Additionally, Zhao’s group found that hsa_circ_0000181 was significantly downregulated in GC tissue and plasma samples than the adjacent non-tumorous samples and healthy group [103]. Clinical study showed that hsa_circ_0000181 level in plasmas of GC patients was connected with differentiation and CEA level, whereas its expression in GC tissues was associated with tumor diameter, lymphatic metastasis, distal metastasis and CA19–9 level. Plasma and tissue hsa_circ_0000181 might be a stable diagnosis marker of GC. Hsa_circ_0000096 has been shown to be downregulated in GC tissues and GC cell lines compared with the adjacent tissues and normal gastric epithelial cells [104]. The expression level of hsa_circ_0000096 was associated with some clinicopathological features of GC, like patients’ gender, invasion and TNM stage.

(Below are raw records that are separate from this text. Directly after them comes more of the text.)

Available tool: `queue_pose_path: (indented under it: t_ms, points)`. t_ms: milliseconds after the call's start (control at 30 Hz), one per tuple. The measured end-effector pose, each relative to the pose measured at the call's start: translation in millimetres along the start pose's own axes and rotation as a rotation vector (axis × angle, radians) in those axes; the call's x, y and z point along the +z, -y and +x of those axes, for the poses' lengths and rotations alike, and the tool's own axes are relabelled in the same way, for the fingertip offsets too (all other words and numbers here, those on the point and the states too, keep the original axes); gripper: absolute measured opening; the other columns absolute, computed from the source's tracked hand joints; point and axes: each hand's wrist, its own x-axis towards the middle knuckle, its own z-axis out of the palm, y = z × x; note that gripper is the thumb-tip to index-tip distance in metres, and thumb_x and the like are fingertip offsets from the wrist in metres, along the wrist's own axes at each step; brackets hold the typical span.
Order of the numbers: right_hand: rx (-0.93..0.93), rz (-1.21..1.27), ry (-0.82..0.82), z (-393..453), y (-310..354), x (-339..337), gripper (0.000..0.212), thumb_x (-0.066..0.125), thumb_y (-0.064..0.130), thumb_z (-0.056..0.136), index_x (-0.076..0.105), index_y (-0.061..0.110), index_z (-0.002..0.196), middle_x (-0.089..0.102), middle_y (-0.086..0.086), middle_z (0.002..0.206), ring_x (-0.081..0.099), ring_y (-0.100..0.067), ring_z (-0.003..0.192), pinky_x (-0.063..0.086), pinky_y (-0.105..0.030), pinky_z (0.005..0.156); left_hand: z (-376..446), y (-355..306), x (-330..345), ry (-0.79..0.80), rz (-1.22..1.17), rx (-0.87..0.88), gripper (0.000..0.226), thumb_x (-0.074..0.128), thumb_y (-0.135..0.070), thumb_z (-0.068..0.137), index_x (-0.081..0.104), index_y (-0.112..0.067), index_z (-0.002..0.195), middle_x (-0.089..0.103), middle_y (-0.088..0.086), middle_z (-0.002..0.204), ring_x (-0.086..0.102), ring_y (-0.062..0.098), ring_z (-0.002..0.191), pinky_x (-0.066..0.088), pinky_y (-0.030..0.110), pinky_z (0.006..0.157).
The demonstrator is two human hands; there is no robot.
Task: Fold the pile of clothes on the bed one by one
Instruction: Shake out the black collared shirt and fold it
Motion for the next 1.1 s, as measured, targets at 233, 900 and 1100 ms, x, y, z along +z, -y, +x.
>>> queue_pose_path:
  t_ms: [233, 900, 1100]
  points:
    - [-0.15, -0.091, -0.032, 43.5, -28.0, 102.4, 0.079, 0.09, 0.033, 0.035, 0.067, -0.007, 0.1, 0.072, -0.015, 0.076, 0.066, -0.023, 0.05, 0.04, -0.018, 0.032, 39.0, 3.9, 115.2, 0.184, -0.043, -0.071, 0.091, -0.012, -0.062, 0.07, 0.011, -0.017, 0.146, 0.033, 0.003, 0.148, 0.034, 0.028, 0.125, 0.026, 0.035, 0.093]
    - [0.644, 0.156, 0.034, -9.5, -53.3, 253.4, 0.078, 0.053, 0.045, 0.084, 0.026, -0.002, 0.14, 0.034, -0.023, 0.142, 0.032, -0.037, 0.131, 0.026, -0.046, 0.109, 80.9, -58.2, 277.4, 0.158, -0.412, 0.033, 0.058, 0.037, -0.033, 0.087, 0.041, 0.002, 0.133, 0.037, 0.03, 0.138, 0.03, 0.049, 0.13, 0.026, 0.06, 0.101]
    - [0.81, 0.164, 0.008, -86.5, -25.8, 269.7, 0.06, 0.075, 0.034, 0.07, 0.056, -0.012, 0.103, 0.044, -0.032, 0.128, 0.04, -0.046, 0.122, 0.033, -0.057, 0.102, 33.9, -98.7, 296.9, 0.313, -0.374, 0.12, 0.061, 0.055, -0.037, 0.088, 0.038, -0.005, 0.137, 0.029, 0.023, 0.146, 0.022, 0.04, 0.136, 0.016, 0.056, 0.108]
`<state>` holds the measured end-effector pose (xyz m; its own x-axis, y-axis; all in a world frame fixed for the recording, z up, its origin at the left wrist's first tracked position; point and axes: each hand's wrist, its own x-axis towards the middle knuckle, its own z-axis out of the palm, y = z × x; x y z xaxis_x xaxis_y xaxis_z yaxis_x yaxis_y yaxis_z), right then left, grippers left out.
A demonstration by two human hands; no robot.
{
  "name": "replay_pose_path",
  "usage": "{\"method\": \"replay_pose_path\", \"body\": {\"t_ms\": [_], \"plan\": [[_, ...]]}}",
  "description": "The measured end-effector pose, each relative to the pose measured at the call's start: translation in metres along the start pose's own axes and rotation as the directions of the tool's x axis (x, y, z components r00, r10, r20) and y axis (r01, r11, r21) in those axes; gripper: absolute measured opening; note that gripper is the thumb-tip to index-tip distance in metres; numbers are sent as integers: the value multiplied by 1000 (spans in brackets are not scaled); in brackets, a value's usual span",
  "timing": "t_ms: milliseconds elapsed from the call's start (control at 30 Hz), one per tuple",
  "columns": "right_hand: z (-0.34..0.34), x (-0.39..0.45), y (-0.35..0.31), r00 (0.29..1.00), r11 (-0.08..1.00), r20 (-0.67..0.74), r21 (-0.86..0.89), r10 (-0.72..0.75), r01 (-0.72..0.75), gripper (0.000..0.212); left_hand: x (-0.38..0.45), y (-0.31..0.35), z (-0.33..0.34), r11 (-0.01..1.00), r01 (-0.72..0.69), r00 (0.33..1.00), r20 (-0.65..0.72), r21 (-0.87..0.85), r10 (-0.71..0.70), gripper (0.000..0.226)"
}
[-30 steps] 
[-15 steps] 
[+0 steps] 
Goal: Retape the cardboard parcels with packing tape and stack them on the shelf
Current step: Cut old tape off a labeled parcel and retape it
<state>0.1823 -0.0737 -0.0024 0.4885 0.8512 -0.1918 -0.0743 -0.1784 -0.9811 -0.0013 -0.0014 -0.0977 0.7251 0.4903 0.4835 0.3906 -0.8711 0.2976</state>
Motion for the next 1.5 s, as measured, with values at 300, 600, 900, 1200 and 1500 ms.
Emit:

Moreover, a downregulated circRNA in GC tissues, hsa_circ_0003159, has been reported to be negatively associated with gender, distal metastasis, and tumor stage [105]. The AUC of hsa_circ_0003159 is 0.75, and the sensitivity and specificity are 85.2 and 56.5%, respectively.

In a recent research of Rong et al., they reported that circPSMC3 possessed a decreased level in GC tissue and plasma samples and GC cell lines compared to normal control [95]. Lower expression of circPSMC3 was negatively correlated with TNM stage and lymphatic metastasis. Importantly, circPSMC3 showed a fairly high AUC of 0.933, which represents a remarkably reliable diagnostic value. Hsa_circ_0001649 was a well-known circRNA that acted as a diagnostic marker and tumor suppressor in a variety of tumors [113‐117]. The expression of hsa_circ_0001649 in GC was markedly decreased than that in their paired non-tumorous tissues [108]. Importantly, compared with the preoperative plasma samples, the expression level of hsa_circ_0001649 was up-regulated after surgery, revealing that hsa_circ_0001649 might be a postoperative follow-up marker in GC patients. Furthermore, clinical analysis showed that hsa_circ_0001649 level was observably relevant to tumor differentiation. What’s more, the expression of hsa_circ_0001895 was significantly downregulated in five GC cell lines (AGS, BGC-823, HGC-27, MGC-803, and SGC-7901) than that in normal gastric epithelial cells [109]. Compared with healthy tissues, hsa_circ_0001895 also showed lower level in GC tissues and gastric precancerous lesions. The expression level of hsa_circ_0001895 was correlated with GC cell differentiation, Borrmann type, and CEA level. These are some basic studies in which circRNAs are regarded as promising biomarkers for the diagnosis and prognosis of GC. However, more work is required before circRNAs are used in clinics.